You will first have to obtain the government inspection report (survey) then you will have to figure out how to read it. We can help.

One of the most important things you can do to evaluate a nursing home is to review the government inspection reports for it. Obtaining the government inspection report for a nursing home is easy. Just ask us and we will provide it free of charge.

These reports are an important source of objective information that most people never even ask to see. Nursing Home Compare, the five star rating system that is available, uses some of this data, however more meaningful information is included in the actual report. So please fill out our request information form and we will send it to you with no obligation. Read more about how the five-star ratings can be manipulated by the homes.

What is a Survey/Statement of Deficiencies?

All nursing homes that receive any money from Medicare or Medicare are regulated by the federal government. Those regulations include a requirement that every home be inspected to determine if it meets the minimum federal requirements. These government inspections, sometimes called surveys, determine the deficiencies of each nursing home. The inspections are done by each state’s department of health or other agency overseeing nursing homes. The inspector produces a survey, or statement of deficiencies summarizing the violations that were discovered. Each of these violations is detailed in the Statement of Deficiencies. Here is an example of a Statement of Deficiencies.

When you receive the Statement of Deficiencies from us, you will see that it is divided into two columns. On the left hand side are the actual deficiencies found by the inspector. These deficiencies refer to an “F-tag” number. An F-tag is the specific federal regulation that was violated. There are many different F-tags but they fall into four broad categories, Quality of Care, Quality of Life, Staffing and Resident Behavior & Facility Practice.

The inspector then summarizes the evidence they found that the home failed to meet that requirement. In our example, the inspector details four patient charts in which doctor’s orders were not followed. Using numbers instead of patient names, the inspector goes into significant detail about each violation. It is these specifics that can give you real insight into what a home is actually doing.

The right hand column sets forth the home’s plan to correct the deficiencies that were found. Typically these will include re-educating the staff, revising policies and procedures, staffing changes or other ways to address the violations.

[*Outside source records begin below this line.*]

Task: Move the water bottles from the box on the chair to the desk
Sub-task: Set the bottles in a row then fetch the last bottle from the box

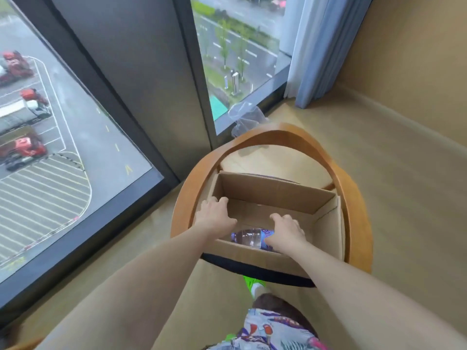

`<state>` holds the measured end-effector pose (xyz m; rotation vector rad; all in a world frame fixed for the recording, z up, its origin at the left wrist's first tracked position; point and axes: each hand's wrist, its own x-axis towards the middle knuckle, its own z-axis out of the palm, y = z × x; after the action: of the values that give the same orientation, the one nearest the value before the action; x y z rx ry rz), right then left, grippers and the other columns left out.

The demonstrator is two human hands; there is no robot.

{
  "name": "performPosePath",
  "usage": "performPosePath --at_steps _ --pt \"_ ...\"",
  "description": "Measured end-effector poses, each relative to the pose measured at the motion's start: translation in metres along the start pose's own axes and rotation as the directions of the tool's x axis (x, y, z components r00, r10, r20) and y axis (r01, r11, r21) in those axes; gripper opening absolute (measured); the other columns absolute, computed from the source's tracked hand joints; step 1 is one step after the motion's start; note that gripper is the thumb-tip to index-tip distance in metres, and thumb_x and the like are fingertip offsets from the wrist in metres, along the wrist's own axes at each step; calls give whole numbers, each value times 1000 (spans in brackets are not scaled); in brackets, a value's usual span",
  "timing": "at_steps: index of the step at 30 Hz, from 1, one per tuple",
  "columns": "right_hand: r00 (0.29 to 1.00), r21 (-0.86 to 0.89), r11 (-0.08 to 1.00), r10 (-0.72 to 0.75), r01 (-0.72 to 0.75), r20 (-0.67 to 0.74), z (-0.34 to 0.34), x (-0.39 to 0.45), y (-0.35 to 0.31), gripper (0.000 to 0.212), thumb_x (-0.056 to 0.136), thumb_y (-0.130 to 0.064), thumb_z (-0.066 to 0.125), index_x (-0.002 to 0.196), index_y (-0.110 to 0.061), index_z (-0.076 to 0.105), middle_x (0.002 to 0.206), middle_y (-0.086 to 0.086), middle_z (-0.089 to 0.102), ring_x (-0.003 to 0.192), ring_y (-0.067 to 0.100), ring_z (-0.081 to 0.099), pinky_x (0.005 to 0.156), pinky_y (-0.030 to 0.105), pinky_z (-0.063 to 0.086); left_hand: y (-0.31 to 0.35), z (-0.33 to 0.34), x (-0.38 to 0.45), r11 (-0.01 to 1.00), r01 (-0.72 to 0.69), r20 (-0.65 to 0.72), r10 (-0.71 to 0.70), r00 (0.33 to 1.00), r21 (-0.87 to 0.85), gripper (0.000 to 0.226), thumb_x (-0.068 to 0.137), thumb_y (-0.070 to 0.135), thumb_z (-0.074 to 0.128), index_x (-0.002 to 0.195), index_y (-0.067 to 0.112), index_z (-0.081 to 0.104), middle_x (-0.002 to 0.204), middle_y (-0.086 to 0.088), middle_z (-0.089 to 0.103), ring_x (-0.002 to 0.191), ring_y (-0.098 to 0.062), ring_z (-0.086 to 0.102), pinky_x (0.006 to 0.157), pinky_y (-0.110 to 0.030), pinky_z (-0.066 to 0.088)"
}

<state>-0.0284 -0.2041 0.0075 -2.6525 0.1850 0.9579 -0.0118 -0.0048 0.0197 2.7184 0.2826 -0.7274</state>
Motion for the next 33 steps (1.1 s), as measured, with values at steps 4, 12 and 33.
performPosePath --at_steps 4,12,33 --pt "992 2 1000 3 -3 126 15 55 -3 70 85 -40 70 148 -26 42 141 9 48 132 32 44 104 42 41 14 22 48 1000 17 139 -16 990 -6 71 93 42 64 156 22 37 151 -8 45 140 -31 39 110 -46 42" --pt "949 -93 994 -25 57 315 72 129 -1 57 86 -38 70 136 -20 49 134 15 51 127 38 45 100 47 39 11 80 107 989 138 283 -116 952 -61 71 90 37 67 153 15 42 144 -16 49 134 -38 43 109 -46 42" --pt "926 -103 994 20 20 377 103 171 14 67 58 -38 86 116 -27 54 118 9 55 118 32 54 91 35 47 -20 122 130 926 308 302 -236 924 -219 57 92 35 70 142 12 55 136 -13 58 126 -33 55 97 -33 45"
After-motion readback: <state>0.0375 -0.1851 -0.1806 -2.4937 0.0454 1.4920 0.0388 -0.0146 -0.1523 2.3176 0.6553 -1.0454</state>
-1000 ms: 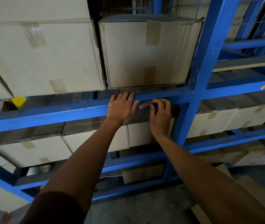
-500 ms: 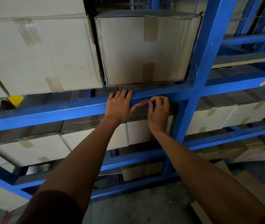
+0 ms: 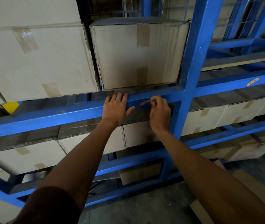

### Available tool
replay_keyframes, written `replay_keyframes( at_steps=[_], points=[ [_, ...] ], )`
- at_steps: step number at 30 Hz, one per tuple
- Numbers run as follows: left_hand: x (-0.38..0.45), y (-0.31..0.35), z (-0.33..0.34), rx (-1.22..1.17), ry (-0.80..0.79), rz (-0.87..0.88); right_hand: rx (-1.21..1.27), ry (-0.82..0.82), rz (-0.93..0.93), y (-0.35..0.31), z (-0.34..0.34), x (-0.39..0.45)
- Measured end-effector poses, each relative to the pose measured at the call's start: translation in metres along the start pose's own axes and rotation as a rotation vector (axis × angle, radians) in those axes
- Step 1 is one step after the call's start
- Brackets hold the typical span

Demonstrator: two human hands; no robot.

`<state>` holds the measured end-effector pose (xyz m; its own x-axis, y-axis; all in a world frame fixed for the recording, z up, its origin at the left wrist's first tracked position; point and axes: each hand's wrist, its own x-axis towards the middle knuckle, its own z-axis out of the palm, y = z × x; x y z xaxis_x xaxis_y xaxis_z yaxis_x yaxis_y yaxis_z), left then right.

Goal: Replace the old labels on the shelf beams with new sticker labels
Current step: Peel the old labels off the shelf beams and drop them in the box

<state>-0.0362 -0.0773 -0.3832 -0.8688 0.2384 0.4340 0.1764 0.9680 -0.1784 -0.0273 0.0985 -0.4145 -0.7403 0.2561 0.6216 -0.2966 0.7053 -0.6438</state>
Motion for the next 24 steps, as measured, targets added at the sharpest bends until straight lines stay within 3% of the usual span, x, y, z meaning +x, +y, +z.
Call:
replay_keyframes(
  at_steps=[4, 9, 15, 20, 24],
  points=[
    [-0.002, 0.001, 0.002, -0.011, 0.057, 0.032, 0.109, -0.044, 0.174, 0.027, -0.02, 0.008],
    [0.008, 0.017, 0.011, 0.04, 0.113, 0.368, 0.221, -0.004, 0.402, 0.066, -0.038, 0.007],
    [0.043, 0.084, 0.024, 0.154, 0.192, 0.632, 0.241, 0.074, 0.559, 0.12, -0.054, 0.006],
    [0.071, 0.144, 0.045, 0.233, 0.169, 0.768, 0.301, 0.074, 0.717, 0.17, -0.072, 0.003],
    [0.075, 0.19, 0.089, 0.349, 0.024, 0.886, 0.243, 0.02, 0.805, 0.224, -0.087, -0.01]
  ],
)
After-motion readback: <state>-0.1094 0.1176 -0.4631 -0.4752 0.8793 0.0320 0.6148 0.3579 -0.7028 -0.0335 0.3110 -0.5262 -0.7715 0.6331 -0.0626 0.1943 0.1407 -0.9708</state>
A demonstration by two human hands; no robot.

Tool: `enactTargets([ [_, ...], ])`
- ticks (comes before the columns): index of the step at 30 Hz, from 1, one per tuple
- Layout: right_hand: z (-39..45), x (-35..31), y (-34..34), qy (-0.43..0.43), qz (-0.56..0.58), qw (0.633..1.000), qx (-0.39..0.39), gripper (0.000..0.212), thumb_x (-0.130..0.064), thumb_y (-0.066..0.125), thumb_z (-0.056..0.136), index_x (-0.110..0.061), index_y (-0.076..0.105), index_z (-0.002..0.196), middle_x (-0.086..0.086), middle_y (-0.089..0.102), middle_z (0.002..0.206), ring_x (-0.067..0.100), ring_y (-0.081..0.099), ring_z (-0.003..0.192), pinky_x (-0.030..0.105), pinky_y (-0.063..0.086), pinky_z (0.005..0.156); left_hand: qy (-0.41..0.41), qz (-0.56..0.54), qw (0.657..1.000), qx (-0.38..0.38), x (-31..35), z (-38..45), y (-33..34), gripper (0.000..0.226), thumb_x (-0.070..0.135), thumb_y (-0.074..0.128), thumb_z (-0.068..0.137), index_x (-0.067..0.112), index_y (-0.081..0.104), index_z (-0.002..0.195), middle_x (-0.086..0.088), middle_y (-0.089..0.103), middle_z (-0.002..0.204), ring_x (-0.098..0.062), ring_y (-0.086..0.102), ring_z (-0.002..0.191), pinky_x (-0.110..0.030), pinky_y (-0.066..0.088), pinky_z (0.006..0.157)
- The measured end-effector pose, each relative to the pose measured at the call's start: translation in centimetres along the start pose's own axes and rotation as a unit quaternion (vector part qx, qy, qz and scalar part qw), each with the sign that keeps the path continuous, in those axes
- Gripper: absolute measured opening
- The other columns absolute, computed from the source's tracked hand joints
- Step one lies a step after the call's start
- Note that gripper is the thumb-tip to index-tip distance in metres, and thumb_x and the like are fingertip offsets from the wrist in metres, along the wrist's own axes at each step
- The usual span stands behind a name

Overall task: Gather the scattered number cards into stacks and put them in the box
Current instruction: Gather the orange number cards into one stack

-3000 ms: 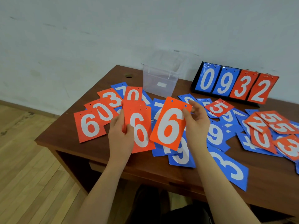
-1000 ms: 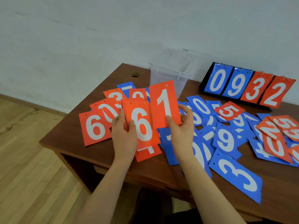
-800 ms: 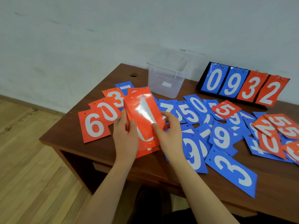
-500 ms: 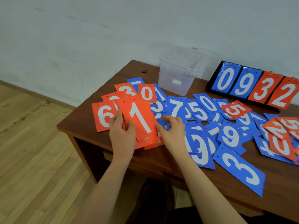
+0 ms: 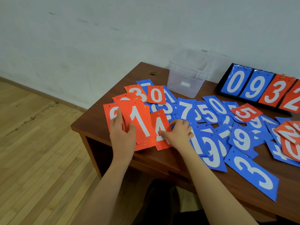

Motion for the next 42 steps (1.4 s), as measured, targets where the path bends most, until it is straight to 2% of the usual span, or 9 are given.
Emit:
enactTargets([
  [3, -0.3, -0.5, -1.4, -0.057, 0.122, 0.990, 0.049, 0.021, -0.019, 0.062, 0.088, -0.019, 0.047, 0.102, -0.005, 0.051, 0.104, 0.017, 0.051, 0.105, 0.030, 0.040, 0.093, 0.000, 0.008, 1.000, 0.000, 0.1, 0.2, -0.3, 0.057, 0.028, 0.047, 0.095, 0.027, 0.022, 0.146, -0.001, 0.035, 0.142, -0.016, 0.040, 0.128, -0.033, 0.040, 0.099],
  [6, -1.0, -0.5, -4.0, -0.078, 0.248, 0.959, 0.115, 0.025, -0.017, 0.053, 0.095, -0.019, 0.046, 0.118, -0.010, 0.050, 0.106, 0.008, 0.054, 0.096, 0.012, 0.041, 0.064, -0.006, 0.018, 1.000, 0.006, 0.2, 0.4, -0.5, 0.057, 0.027, 0.047, 0.095, 0.027, 0.021, 0.146, -0.001, 0.034, 0.143, -0.017, 0.038, 0.129, -0.032, 0.039, 0.099],
  [10, -2.0, -0.7, -6.2, -0.104, 0.358, 0.912, 0.170, 0.023, -0.018, 0.055, 0.093, -0.029, 0.048, 0.112, -0.014, 0.055, 0.099, 0.008, 0.060, 0.093, 0.023, 0.052, 0.070, 0.004, 0.013, 1.000, 0.005, 0.2, 0.5, -0.2, 0.054, 0.029, 0.046, 0.095, 0.027, 0.025, 0.146, -0.002, 0.036, 0.141, -0.017, 0.038, 0.129, -0.035, 0.038, 0.101],
  [16, -4.0, -1.7, -5.1, -0.121, 0.362, 0.915, 0.131, 0.025, -0.012, 0.058, 0.089, -0.027, 0.052, 0.109, -0.014, 0.055, 0.095, -0.004, 0.055, 0.087, 0.013, 0.047, 0.067, 0.021, -0.050, 0.997, -0.058, 1.6, -0.9, 3.1, 0.052, 0.030, 0.047, 0.095, 0.032, 0.028, 0.143, 0.004, 0.038, 0.140, -0.010, 0.042, 0.123, -0.035, 0.042, 0.099],
  [24, -3.9, 0.7, -4.7, -0.071, 0.276, 0.953, 0.103, 0.055, -0.028, 0.063, 0.087, -0.028, 0.039, 0.137, -0.004, 0.039, 0.134, 0.011, 0.038, 0.125, 0.032, 0.042, 0.097, 0.039, -0.074, 0.990, -0.110, 2.5, -2.4, 6.3, 0.051, 0.030, 0.052, 0.093, 0.032, 0.033, 0.140, 0.006, 0.041, 0.140, -0.012, 0.048, 0.121, -0.027, 0.049, 0.089],
  [28, -3.6, 0.2, -3.9, -0.059, 0.347, 0.936, -0.002, 0.063, -0.031, 0.056, 0.092, -0.029, 0.024, 0.146, -0.012, 0.054, 0.117, -0.001, 0.055, 0.092, 0.010, 0.050, 0.065, 0.043, -0.067, 0.993, -0.088, 2.8, -1.5, 6.1, 0.051, 0.030, 0.052, 0.092, 0.031, 0.034, 0.140, 0.005, 0.042, 0.140, -0.009, 0.046, 0.120, -0.016, 0.044, 0.082],
  [31, -3.5, -0.7, -3.3, -0.069, 0.393, 0.917, -0.020, 0.055, -0.022, 0.055, 0.094, -0.028, 0.032, 0.143, -0.022, 0.053, 0.102, 0.000, 0.058, 0.087, 0.008, 0.050, 0.057, 0.048, -0.050, 0.994, -0.088, 3.0, -0.5, 6.0, 0.050, 0.030, 0.051, 0.093, 0.030, 0.034, 0.140, 0.004, 0.041, 0.140, -0.012, 0.044, 0.124, -0.025, 0.044, 0.090],
  [38, -2.7, -1.8, -2.4, -0.061, 0.436, 0.898, -0.003, 0.049, -0.015, 0.054, 0.094, -0.032, 0.040, 0.137, -0.012, 0.055, 0.108, 0.000, 0.060, 0.087, 0.011, 0.052, 0.055, 0.065, 0.055, 0.991, -0.105, 2.3, 2.4, 4.5, 0.049, 0.034, 0.043, 0.095, 0.025, 0.032, 0.142, -0.001, 0.040, 0.141, -0.013, 0.043, 0.122, -0.028, 0.043, 0.094],
  [42, -1.9, -2.0, -2.6, -0.057, 0.395, 0.917, 0.021, 0.051, -0.016, 0.050, 0.096, -0.034, 0.035, 0.141, -0.013, 0.048, 0.114, 0.003, 0.053, 0.093, 0.015, 0.051, 0.065, 0.024, 0.320, 0.947, -0.011, -0.4, 5.0, 1.2, 0.059, 0.043, 0.043, 0.094, 0.019, 0.025, 0.144, -0.016, 0.029, 0.145, -0.036, 0.024, 0.134, -0.048, 0.025, 0.108],
])
Point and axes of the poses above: each hand's wrist, its own z-axis towards the middle knuckle, its own y-axis out of the palm, x = y × z, the point moved 7 cm from there along z, towards the middle knuckle
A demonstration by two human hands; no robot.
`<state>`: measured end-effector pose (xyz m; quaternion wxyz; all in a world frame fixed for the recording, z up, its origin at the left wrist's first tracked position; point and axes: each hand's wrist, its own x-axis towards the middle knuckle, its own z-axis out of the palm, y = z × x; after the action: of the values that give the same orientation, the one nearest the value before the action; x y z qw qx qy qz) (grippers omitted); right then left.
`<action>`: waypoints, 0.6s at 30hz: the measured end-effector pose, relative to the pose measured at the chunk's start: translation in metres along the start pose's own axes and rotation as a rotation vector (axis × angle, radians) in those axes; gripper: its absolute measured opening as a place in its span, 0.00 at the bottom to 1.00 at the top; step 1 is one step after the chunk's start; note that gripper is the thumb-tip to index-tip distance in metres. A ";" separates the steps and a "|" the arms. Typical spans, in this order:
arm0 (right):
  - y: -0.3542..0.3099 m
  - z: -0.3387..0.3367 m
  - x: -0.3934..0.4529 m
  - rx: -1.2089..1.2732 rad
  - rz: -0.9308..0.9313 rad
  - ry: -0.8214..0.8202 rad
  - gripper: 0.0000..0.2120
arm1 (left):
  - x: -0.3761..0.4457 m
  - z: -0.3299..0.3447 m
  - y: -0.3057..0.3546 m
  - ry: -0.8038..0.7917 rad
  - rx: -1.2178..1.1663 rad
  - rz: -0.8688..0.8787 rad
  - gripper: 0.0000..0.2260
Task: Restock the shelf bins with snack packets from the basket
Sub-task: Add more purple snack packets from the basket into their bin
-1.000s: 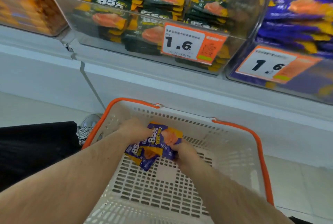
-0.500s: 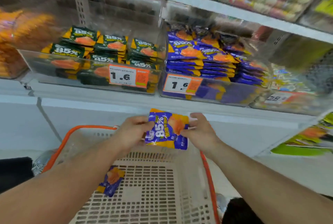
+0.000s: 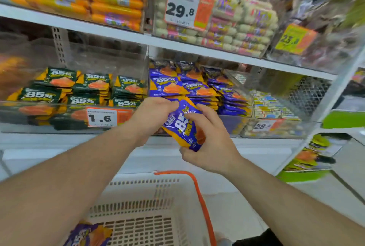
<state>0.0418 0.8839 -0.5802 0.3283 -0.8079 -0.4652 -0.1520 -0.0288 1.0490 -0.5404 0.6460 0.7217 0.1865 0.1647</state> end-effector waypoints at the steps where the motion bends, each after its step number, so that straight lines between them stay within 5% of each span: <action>1: 0.003 -0.004 0.006 -0.004 0.033 0.055 0.33 | 0.010 0.003 0.005 0.093 0.088 0.105 0.10; 3: 0.014 -0.016 0.023 -0.014 0.111 0.187 0.30 | 0.031 0.003 0.011 0.332 0.441 0.387 0.09; 4: 0.021 -0.024 0.033 -0.019 0.159 0.245 0.28 | 0.040 0.000 0.012 0.392 0.648 0.511 0.16; 7: 0.045 -0.046 0.068 -0.081 0.321 0.259 0.31 | 0.067 -0.006 0.005 0.323 0.960 0.587 0.29; 10: 0.068 -0.060 0.099 -0.225 0.457 0.147 0.32 | 0.079 -0.009 -0.014 0.251 0.933 0.455 0.34; 18: 0.113 -0.049 0.139 -0.561 0.645 -0.230 0.24 | 0.069 -0.007 -0.024 0.268 0.729 0.443 0.35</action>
<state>0.2135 0.9014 -0.5117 0.0730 -0.9812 -0.1636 -0.0715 0.0269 1.0905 -0.5637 0.2688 0.8970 0.1554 0.3147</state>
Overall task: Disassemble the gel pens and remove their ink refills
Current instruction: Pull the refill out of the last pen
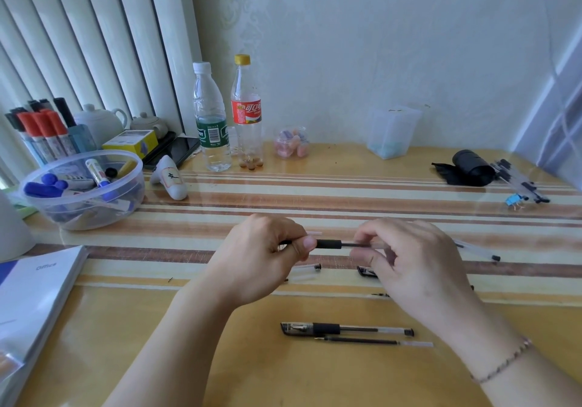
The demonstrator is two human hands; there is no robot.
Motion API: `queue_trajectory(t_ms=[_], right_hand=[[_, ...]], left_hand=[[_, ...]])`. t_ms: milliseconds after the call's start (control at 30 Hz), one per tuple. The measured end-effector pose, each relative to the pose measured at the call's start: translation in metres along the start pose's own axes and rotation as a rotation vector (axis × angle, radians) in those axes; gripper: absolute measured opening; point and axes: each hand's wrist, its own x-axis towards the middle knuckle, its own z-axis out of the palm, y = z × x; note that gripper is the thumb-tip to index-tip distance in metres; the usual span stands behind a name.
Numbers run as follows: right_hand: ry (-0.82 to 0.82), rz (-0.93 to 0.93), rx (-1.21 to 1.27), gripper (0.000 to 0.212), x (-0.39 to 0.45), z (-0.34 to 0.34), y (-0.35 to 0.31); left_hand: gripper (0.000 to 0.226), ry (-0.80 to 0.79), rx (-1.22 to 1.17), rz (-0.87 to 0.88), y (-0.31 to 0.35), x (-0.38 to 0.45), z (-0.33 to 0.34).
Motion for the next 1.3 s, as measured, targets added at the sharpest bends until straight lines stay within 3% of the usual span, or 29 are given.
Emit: queue_trajectory(t_ms=[167, 400, 500, 600, 800, 900, 967, 1133, 1167, 1233, 1300], right_hand=[[-0.095, -0.030, 0.105, 0.046, -0.002, -0.002, -0.003], [0.024, -0.057, 0.035, 0.023, -0.003, 0.002, 0.002], [0.149, -0.069, 0.060, 0.006, -0.004, 0.002, 0.002], [0.192, -0.037, 0.030, 0.010, -0.003, 0.002, 0.007], [0.064, 0.019, -0.036, 0.013, -0.002, -0.003, 0.021], [-0.035, 0.226, -0.041, 0.014, 0.000, -0.009, 0.041], [-0.059, 0.324, 0.105, 0.009, 0.001, -0.011, 0.048], [-0.092, 0.160, 0.284, 0.017, 0.012, -0.003, 0.019], [-0.125, 0.130, 0.278, 0.014, 0.012, -0.001, 0.017], [-0.198, 0.110, 0.187, 0.032, 0.011, 0.003, 0.017], [-0.211, 0.128, 0.069, 0.036, 0.010, 0.005, 0.019]], left_hand=[[0.036, 0.009, 0.014, 0.015, -0.002, 0.001, 0.000], [0.025, -0.019, -0.096, -0.015, 0.000, 0.000, -0.002], [0.036, -0.024, -0.157, -0.032, -0.001, 0.000, -0.003], [0.041, -0.014, -0.227, -0.060, -0.001, 0.000, -0.005], [0.010, 0.090, -0.140, -0.068, -0.002, 0.000, -0.012], [0.010, 0.201, -0.045, -0.137, -0.017, 0.001, -0.017], [0.010, 0.243, -0.007, -0.179, -0.022, 0.001, -0.018], [0.009, 0.196, -0.030, -0.163, -0.017, 0.002, -0.014], [0.009, 0.187, -0.019, -0.146, -0.016, 0.001, -0.014], [0.009, 0.168, 0.033, -0.121, -0.016, 0.000, -0.013], [0.010, 0.162, 0.073, -0.134, -0.017, 0.000, -0.013]])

This section may also include the home’s explanation of violation. If necessary this section may also include the date the home expects the correction will be completed.

What are some of the limitations of the Survey/Statement of Deficiencies?

It is important to realize that this report is only a snapshot of what the inspector found when they conducted the inspection. While the report is one of the best sources of objective data about a specific nursing home, it is extremely limited. A good analogy is to think of a speeding ticket. When you are cited for speeding it means that at that moment the police officer determined that you exceed the maximum speed limit. However, it doesn’t reveal anything about how fast you were going at any other time or in any other place. Of course if you have a lot of speeding tickets or if you were going very far above the limit we may be able to draw certain conclusions about how safe a driver you are. The inspection process is a bit like that.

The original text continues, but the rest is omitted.